_What is expected_
Write out only the opening lines of the entries, through the line with "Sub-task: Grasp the".

[Entries taken from a collection]
-------------------------
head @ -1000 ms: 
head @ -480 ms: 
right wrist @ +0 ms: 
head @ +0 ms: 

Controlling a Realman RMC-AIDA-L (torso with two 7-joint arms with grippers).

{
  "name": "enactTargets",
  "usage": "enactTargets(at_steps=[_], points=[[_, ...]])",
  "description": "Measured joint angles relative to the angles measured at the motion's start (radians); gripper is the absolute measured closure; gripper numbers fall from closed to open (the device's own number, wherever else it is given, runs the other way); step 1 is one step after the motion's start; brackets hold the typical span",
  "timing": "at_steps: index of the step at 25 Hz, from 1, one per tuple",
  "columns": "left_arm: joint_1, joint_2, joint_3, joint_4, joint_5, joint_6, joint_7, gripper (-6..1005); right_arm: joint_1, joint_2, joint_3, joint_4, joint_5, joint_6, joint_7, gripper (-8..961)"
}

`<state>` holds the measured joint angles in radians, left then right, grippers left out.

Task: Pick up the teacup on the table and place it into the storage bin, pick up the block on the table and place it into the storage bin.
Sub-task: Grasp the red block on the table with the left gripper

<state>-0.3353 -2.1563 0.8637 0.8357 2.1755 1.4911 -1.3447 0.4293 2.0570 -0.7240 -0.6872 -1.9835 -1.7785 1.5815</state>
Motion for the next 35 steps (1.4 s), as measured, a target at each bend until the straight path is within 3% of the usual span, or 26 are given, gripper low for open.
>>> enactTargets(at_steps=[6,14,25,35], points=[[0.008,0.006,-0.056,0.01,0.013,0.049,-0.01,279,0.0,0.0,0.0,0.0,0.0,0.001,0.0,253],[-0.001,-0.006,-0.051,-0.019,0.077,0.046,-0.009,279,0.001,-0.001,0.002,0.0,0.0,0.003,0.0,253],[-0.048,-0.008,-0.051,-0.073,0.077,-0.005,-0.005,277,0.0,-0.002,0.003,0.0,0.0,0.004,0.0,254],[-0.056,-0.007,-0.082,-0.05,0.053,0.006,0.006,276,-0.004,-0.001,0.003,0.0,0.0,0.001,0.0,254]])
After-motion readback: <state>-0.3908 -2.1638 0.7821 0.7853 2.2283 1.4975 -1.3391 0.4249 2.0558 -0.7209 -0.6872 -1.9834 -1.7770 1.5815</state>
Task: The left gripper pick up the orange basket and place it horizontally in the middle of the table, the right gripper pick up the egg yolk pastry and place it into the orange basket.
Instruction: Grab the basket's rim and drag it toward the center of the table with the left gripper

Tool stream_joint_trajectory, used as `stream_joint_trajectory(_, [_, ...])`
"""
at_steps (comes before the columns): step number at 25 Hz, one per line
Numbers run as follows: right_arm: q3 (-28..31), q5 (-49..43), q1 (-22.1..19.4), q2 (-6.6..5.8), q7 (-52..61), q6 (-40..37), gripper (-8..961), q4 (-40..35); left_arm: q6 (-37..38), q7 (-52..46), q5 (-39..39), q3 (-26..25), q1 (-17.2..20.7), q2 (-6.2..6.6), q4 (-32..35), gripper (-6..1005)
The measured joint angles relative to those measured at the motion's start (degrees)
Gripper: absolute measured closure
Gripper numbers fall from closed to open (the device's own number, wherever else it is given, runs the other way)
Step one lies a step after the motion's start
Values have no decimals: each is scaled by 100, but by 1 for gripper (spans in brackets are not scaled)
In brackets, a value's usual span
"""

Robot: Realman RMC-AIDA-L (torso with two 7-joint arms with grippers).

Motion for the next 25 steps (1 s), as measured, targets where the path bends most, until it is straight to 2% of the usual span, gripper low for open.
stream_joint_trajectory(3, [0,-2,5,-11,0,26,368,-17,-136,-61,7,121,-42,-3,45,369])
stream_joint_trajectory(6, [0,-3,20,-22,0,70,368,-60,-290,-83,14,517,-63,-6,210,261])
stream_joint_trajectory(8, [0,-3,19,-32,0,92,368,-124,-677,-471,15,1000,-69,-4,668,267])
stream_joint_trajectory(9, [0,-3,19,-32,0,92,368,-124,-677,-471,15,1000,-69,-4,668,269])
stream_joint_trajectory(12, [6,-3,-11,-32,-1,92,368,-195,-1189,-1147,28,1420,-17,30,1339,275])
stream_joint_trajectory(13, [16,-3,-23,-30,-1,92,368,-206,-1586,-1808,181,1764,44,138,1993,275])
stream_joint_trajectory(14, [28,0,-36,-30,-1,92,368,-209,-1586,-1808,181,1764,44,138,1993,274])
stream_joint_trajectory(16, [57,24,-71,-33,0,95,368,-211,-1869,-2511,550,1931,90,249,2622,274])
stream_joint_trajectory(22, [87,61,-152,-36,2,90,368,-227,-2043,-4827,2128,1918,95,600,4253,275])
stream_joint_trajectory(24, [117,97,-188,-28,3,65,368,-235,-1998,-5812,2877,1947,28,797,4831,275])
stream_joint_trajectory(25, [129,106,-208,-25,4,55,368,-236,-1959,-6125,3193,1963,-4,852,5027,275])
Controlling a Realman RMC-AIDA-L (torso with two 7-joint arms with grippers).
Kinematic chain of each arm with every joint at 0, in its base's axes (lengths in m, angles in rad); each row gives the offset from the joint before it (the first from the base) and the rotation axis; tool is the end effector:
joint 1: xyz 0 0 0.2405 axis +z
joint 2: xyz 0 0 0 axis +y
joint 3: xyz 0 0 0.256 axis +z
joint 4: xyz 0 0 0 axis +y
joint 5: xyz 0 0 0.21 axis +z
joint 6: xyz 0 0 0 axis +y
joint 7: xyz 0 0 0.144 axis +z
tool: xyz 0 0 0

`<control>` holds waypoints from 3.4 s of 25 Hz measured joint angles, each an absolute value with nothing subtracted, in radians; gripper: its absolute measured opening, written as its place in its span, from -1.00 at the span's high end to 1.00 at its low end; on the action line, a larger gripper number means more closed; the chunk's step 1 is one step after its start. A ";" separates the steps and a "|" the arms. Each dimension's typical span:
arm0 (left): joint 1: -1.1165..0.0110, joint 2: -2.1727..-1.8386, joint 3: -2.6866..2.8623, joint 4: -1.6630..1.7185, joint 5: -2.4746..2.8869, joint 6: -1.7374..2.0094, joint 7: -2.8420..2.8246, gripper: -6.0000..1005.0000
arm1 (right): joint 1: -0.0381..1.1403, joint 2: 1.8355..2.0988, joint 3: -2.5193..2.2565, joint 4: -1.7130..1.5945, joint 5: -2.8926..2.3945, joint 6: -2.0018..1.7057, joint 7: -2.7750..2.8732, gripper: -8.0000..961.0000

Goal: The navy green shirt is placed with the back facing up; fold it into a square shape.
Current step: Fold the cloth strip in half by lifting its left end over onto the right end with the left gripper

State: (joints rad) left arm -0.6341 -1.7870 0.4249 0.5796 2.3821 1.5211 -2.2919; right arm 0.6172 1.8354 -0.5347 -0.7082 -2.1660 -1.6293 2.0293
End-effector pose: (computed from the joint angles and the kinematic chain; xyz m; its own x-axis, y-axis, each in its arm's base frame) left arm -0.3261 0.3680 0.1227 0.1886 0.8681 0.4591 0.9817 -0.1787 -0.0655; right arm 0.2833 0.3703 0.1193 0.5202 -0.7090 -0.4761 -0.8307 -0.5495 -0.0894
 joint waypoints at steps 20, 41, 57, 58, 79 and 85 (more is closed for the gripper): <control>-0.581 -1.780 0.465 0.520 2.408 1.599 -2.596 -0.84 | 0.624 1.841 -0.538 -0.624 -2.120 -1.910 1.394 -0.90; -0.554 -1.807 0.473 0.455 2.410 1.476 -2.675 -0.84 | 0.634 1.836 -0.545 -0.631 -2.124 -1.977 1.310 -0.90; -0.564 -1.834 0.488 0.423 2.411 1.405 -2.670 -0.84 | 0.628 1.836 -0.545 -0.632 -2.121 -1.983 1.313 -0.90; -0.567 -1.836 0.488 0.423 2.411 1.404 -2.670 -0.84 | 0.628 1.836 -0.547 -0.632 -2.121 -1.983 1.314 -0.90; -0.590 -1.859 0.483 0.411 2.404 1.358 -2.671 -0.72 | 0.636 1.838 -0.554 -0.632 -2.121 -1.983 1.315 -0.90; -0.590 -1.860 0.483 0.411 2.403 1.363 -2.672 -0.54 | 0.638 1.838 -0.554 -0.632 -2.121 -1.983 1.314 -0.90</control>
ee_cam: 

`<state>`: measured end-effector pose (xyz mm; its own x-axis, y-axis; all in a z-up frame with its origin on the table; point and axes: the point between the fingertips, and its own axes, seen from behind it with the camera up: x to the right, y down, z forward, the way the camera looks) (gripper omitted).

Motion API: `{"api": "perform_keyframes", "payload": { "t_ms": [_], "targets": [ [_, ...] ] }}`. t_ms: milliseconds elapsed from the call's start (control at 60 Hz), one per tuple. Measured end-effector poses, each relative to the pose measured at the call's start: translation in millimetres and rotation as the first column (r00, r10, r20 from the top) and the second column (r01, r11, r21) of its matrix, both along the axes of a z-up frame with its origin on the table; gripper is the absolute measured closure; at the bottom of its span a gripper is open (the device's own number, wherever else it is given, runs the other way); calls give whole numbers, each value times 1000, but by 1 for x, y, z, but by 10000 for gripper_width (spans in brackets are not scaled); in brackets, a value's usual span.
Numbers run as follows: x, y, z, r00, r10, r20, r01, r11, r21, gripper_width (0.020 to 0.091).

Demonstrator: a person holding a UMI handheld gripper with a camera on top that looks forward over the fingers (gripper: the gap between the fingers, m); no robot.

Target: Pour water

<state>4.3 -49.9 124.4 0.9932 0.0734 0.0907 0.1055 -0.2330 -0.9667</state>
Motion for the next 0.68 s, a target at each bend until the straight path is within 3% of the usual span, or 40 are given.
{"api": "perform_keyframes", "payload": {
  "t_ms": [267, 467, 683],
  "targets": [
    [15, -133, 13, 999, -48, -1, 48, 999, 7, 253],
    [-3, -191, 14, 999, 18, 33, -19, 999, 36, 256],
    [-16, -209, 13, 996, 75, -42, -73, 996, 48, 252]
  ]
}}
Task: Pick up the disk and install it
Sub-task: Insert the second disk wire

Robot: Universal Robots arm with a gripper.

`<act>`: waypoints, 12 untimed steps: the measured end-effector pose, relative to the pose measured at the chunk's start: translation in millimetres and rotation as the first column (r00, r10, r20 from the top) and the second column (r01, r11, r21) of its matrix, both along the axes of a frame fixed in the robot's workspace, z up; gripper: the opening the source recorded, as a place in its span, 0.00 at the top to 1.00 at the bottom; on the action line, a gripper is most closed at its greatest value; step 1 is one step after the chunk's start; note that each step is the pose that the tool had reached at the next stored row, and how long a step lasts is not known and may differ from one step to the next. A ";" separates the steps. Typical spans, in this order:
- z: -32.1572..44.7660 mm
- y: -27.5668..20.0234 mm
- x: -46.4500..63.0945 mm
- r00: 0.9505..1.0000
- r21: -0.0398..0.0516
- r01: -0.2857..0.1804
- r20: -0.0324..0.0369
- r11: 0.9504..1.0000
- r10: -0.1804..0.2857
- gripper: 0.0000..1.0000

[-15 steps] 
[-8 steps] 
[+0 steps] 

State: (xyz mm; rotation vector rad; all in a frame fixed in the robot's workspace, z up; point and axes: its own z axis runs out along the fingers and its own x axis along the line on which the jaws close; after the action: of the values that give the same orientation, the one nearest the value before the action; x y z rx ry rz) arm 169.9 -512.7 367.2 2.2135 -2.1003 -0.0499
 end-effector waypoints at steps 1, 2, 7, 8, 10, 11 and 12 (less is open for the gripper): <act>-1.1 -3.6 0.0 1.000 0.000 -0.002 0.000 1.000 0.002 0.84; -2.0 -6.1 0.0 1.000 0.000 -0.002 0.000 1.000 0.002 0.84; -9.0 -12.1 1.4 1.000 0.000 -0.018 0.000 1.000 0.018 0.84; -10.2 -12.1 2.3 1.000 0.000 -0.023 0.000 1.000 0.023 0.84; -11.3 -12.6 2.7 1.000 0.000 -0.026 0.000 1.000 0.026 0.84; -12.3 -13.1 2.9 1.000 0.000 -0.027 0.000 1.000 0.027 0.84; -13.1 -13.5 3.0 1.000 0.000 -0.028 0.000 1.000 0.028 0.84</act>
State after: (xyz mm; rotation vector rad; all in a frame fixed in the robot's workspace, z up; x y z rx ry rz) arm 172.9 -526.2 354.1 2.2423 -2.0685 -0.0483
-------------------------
_Result below_
head @ -1000 ms: 
head @ -480 ms: 
right wrist @ +0 ms: 
head @ +0 ms: 

Controlling a Realman RMC-AIDA-L (torso with two 7-joint arms with grippers).

{
  "name": "enactTargets",
  "usage": "enactTargets(at_steps=[_], points=[[_, ...]])",
  "description": "Measured joint angles relative to the angles measured at the motion's start (radians); gripper is the absolute measured closure; gripper numbers fall from closed to open (the device's own number, wherever else it is given, runs the other way); step 1 is one step after the motion's start; brackets hold the typical span",
  "timing": "at_steps: index of the step at 25 Hz, from 1, one per tuple",
  "columns": "left_arm: joint_1, joint_2, joint_3, joint_4, joint_5, joint_6, joint_7, gripper (-6..1005); right_arm: joint_1, joint_2, joint_3, joint_4, joint_5, joint_6, joint_7, gripper (-8..961)"
}

`<state>` holds the measured joint angles in radians, left then right, grippers left out.

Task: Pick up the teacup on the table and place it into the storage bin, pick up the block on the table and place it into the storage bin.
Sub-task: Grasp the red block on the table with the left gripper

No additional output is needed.